Os números falam por si. Em 2023, só 9% das mulheres açorianas que recorreram à interrupção voluntária da gravidez (IVG) conseguiram uma resposta do Serviço Nacional de Saúde no arquipélago. No Alentejo, foram 27%. Nestas regiões, como noutras, não há argumento que desminta o facto: o acesso ao aborto não está a ser garantido.
Segundo a Entidade Reguladora da Saúde, além destas disparidades regionais, os procedimentos são garantidos de forma inconsistente, com incumprimento dos prazos legais e ausência de informação organizada sobre a objeção de consciência. As dificuldades no acesso à IVG explicam o recurso ao privado e o regresso às clínicas de fronteira, em Vigo e em Badajoz, como denunciado pela a organização da campanha europeia “My voice is my choice: pelo aborto seguro e acessível”.
Ao recusar garantir este direito legal, Portugal põe em risco o direito à saúde, à privacidade e à não-discriminação das mulheres – assim é considerado pela Organização Mundial de Saúde e pelos tratados das Nações Unidas. E é fácil de compreender que esta também é, como sempre foi, uma questão de classe.
Sim, é verdade que esta é mais uma consequência do enfraquecimento (deliberado) do SNS. É por isso que as restrições financeiras que lhe foram impostas são, também, uma vitória para o conservadorismo. Mas não nos enganemos: estas dificuldades são, igualmente, resultado de procedimentos errados e anacrónicos, cuja persistência aconselha uma revisão cuidadosa da lei em quatro aspetos.
Primeiro, o período de reflexão obrigatório de três dias a partir da primeira consulta menoriza as mulheres, ao pressupor que não são capazes de uma decisão autónoma e responsável.
Segundo, a exigência de dois médicos durante o procedimento (98,9% das vezes realizado por via medicamentosa) constitui um entrave prático, mas também moral, à IVG.

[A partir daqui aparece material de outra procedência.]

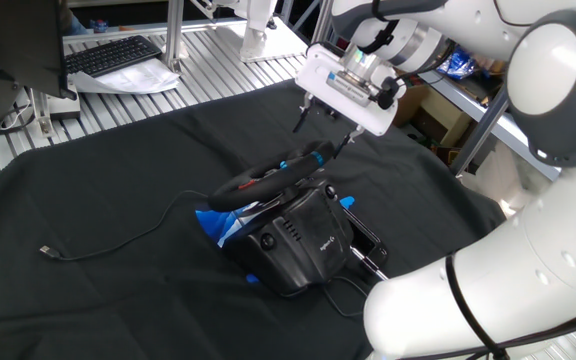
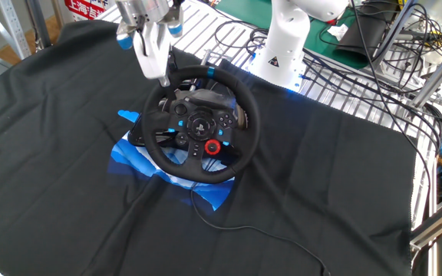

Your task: Rotate the steering wheel 90 degrees clockwise

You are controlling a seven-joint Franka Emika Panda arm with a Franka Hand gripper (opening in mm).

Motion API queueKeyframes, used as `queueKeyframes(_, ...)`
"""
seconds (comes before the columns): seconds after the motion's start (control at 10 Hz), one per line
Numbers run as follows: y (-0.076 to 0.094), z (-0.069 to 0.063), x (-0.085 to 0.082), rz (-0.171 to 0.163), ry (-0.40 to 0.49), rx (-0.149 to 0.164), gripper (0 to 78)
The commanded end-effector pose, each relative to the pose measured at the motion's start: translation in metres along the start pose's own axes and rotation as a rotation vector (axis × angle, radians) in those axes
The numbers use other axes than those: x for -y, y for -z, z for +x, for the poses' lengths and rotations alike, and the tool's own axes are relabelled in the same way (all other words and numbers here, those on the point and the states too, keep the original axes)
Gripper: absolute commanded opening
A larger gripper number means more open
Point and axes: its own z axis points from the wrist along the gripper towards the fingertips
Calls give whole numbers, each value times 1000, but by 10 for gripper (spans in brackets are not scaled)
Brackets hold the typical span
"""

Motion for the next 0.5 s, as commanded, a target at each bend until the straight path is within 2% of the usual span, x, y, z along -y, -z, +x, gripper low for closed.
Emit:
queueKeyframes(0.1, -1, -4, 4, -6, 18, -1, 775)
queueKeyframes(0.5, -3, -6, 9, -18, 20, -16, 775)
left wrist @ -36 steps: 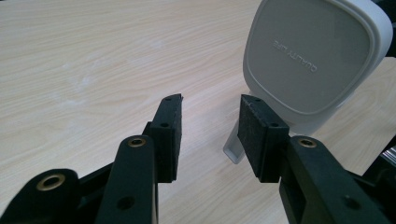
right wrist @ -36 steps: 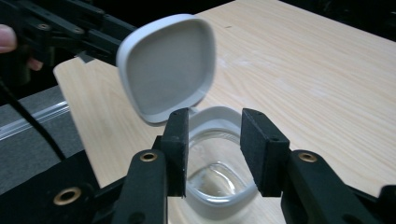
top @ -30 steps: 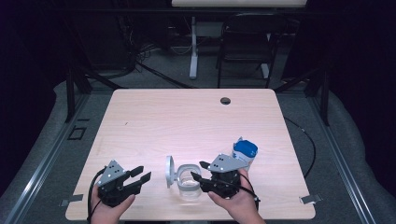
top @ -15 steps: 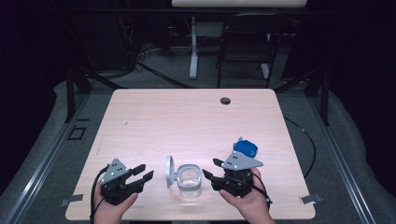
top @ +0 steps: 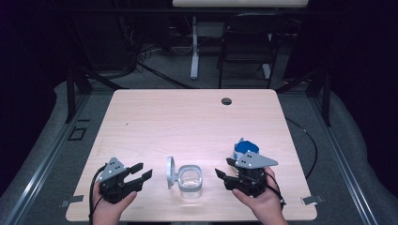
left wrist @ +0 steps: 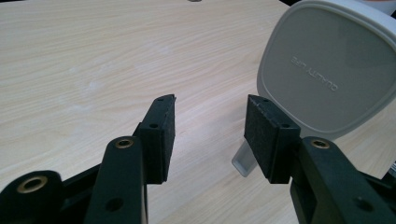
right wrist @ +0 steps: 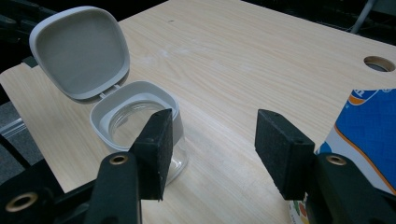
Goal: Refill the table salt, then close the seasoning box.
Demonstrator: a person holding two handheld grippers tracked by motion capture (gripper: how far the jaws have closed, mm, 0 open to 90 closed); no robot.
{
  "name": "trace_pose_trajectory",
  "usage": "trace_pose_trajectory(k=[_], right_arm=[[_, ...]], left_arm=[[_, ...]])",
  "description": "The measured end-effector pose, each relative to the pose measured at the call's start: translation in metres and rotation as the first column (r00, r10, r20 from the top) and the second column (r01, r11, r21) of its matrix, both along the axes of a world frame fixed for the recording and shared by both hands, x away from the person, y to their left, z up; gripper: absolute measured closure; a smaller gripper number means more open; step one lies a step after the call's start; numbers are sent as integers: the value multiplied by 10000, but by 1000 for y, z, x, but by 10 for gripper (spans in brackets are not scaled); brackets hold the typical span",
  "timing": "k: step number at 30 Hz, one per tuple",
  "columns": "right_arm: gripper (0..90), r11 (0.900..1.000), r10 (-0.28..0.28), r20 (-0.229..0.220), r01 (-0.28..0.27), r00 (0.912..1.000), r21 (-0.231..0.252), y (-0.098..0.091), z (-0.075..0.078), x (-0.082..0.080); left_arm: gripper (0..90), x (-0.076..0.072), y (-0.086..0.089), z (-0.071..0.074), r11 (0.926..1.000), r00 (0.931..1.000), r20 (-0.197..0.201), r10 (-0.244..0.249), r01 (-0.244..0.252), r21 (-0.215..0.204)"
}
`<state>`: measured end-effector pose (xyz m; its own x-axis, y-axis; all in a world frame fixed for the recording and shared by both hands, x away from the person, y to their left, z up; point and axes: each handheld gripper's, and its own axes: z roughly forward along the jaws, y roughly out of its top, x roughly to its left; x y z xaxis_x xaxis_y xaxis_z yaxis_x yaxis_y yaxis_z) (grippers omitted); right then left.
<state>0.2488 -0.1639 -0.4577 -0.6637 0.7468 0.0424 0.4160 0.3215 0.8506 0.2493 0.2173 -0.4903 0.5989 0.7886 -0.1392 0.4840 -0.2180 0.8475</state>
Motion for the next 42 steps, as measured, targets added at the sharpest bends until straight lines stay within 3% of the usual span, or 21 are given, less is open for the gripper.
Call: trace_pose_trajectory(k=[11,15,23,28,31,42], right_arm=[[470,9994,-186,153,181,9997,308,-12,-3,-7],[470,9993,-356,55,355,9994,91,-24,-10,-12],[469,9965,-818,-128,820,9966,181,-48,-19,-18],[469,9964,-841,-175,842,9963,65,-53,-25,-18],[469,9960,-892,-225,891,9958,-65,-55,-28,-17],[462,9896,-1436,-248,1435,9893,-41,-67,-35,-14]], left_arm=[[537,-1,14,0,9993,9993,-62,358,-359,-116],[537,-1,16,-2,9988,9987,-158,492,-493,-40],[486,5,19,-5,9988,9985,-275,473,-475,-69],[486,8,20,-8,9984,9978,-348,556,-558,-47],[487,8,20,-8,9981,9978,-300,585,-578,219],[487,8,20,-10,9978,9977,-225,634,-630,193]])
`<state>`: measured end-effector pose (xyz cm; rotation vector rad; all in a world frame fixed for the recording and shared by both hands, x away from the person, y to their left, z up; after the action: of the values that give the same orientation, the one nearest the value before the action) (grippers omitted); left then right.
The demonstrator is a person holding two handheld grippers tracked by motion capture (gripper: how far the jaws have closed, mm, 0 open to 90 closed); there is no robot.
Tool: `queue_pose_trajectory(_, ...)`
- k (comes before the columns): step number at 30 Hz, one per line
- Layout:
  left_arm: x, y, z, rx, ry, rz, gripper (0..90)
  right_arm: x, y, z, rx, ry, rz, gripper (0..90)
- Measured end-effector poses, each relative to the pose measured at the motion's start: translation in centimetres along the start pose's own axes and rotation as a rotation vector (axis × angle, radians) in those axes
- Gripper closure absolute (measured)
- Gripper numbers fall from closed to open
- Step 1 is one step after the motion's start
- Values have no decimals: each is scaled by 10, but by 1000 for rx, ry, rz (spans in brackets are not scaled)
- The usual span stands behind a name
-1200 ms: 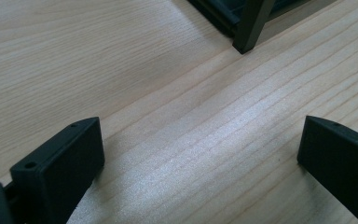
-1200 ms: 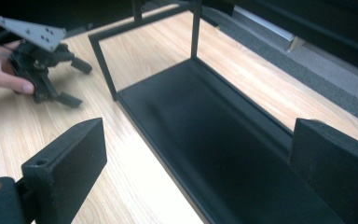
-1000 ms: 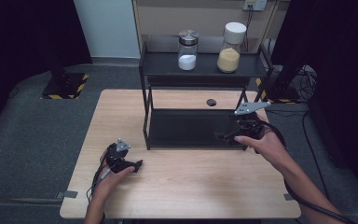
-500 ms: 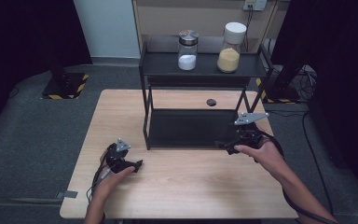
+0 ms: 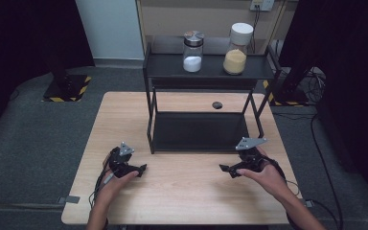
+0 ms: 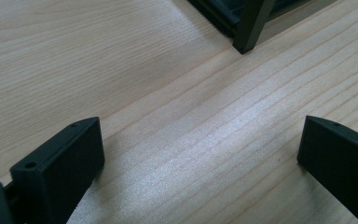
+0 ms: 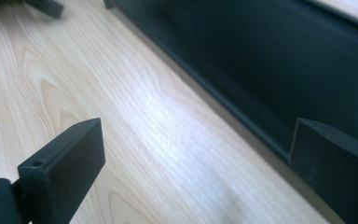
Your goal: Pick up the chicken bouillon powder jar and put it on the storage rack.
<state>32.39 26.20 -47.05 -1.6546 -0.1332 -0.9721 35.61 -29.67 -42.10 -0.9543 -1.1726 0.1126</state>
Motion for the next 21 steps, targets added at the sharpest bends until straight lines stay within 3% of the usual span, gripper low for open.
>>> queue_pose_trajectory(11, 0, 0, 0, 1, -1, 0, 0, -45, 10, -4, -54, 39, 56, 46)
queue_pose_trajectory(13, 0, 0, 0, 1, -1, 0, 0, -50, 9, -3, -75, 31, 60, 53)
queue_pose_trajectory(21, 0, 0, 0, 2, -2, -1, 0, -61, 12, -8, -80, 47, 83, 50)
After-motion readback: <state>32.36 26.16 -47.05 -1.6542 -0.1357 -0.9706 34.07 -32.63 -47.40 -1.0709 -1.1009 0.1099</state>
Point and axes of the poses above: each handheld gripper's, and its own axes: y roughly forward along the jaws, x roughly out of its top, z roughly to its left, the point moved 4 cm from there along y, roughly forward along the jaws, and after that the axes turned 3 degrees about z, right-handed, at the moved point
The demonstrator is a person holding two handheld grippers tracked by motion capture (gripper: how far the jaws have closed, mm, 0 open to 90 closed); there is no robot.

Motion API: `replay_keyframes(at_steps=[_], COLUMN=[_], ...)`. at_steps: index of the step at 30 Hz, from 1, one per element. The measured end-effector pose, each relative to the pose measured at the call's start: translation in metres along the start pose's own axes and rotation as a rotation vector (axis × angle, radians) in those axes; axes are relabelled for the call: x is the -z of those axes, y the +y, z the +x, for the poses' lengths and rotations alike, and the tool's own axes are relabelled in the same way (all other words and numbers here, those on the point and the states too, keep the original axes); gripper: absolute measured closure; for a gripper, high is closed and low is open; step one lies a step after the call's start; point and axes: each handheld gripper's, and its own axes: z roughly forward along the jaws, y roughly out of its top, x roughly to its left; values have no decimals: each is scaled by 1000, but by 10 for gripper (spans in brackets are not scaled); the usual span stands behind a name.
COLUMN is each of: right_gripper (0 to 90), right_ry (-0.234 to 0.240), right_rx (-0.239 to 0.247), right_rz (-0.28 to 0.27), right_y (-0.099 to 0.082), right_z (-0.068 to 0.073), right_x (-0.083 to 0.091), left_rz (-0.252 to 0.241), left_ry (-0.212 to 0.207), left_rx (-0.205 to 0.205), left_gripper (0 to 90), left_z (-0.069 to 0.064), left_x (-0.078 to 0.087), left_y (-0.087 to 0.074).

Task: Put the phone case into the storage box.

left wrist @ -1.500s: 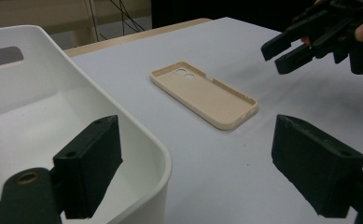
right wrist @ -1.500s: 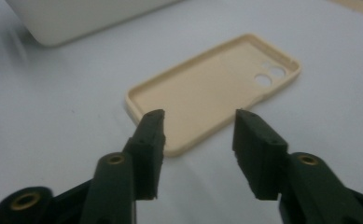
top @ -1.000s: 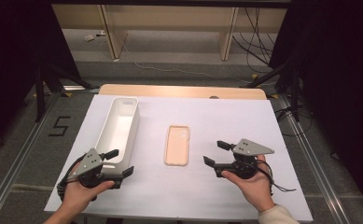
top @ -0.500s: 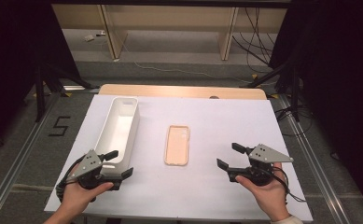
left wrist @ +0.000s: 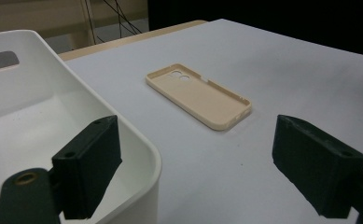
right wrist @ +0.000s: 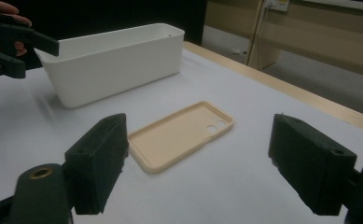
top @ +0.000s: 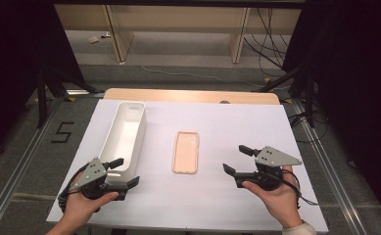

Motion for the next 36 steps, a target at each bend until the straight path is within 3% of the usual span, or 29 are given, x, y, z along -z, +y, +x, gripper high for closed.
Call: replay_keyframes(at_steps=[2, 15, 36], right_gripper=[217, 206, 211], right_ry=[-1, 15, 77], right_rx=[24, 41, 46], right_rz=[6, 15, 77], right_y=[2, 15, 13], right_z=[-1, -1, 8], right_x=[-3, -27, -61], left_rz=[-3, -3, -5], left_ry=[-6, 2, -1], left_rx=[3, 13, 6], left_gripper=[150, 150, 149], left_z=[0, -1, -1], left_x=[-1, 0, 0], left_y=[0, 0, 0])
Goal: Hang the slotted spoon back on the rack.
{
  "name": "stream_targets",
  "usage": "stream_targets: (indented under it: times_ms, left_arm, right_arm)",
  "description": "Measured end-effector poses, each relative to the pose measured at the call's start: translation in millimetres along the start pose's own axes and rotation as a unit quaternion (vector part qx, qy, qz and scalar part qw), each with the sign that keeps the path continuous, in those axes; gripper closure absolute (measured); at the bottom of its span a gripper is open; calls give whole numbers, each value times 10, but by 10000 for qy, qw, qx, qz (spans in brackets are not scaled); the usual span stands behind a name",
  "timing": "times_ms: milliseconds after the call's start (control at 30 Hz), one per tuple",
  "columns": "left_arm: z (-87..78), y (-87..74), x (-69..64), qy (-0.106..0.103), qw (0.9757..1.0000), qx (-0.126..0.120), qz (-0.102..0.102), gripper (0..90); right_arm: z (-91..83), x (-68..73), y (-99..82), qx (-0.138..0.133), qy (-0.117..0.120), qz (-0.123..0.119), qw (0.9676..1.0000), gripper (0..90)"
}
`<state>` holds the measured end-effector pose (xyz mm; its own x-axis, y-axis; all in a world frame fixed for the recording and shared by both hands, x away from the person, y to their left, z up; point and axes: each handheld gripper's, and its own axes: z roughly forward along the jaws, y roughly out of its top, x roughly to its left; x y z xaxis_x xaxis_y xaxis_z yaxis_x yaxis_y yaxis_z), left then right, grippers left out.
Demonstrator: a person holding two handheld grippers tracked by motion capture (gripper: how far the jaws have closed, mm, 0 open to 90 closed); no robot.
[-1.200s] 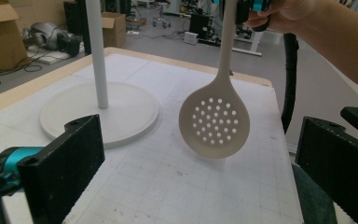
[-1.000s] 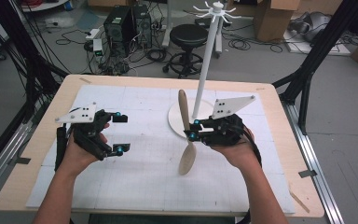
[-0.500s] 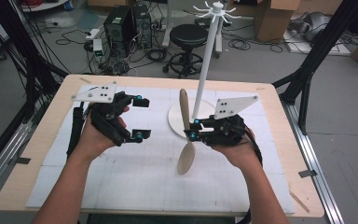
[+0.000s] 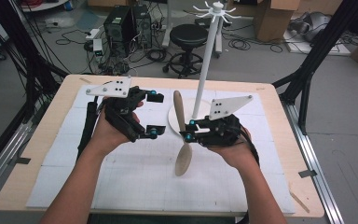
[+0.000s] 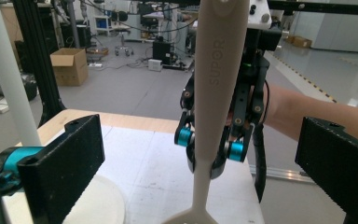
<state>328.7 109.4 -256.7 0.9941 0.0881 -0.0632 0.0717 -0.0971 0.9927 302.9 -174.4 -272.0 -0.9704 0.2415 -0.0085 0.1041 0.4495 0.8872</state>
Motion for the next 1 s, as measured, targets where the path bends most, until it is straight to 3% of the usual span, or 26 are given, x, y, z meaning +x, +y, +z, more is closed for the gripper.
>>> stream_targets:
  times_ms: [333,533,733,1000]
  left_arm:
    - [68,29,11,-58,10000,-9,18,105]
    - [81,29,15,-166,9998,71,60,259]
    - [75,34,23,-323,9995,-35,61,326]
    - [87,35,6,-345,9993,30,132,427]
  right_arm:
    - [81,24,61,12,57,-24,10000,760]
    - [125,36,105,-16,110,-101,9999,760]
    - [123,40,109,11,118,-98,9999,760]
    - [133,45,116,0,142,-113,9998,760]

Terceiro, o direito à objeção de consciência dos profissionais, exercido de forma desregulada e inconsistente, impede a organização das equipas de saúde e, objetivamente, é um instrumento de boicote à prestação do serviço.
E, em quarto lugar, todos estes entraves burocráticos consomem tempo que as mulheres não têm – e, por isso, a muitas é negada a IVG mesmo quando a consulta prévia aconteceu no tempo previsto. O prazo para o aborto em Portugal é de dez semanas, o mais curto da Europa, e o seu alargamento é recomendado quer pela Organização Mundial de Saúde quer pelo Colégio Português de Ginecologia e Obstetrícia.
Há pouco mais de dez anos, o aborto clandestino era a terceira maior causa de morte das mulheres em Portugal. É um dado chocante, mas não o suficiente para impressionar aqueles que, para justificar o seu conservadorismo, se apresentavam como defensores da vida. A lei da despenalização do aborto salvou milhares de mulheres da morte às mãos de um regime violento, que condenava e humilhava publicamente as sobreviventes. É uma conquista histórica de todas as mulheres e homens. Da gente de esquerda, mas também de direita, que se bateu pela vitória no referendo. Pelos movimentos feministas laicos, mas também dos católicos, que se bateram pelo respeito pelas mulheres.
Hoje, ter orgulho da lei do aborto, como do processo político que a permitiu, é dizer que chegou o tempo de a rever. Não respeitamos essa vitória tratando-a como um vetusto monumento. Respeitamo-la quando a celebramos como um direito vivo, com relevância prática. Como sempre, para não recuar é preciso avançar.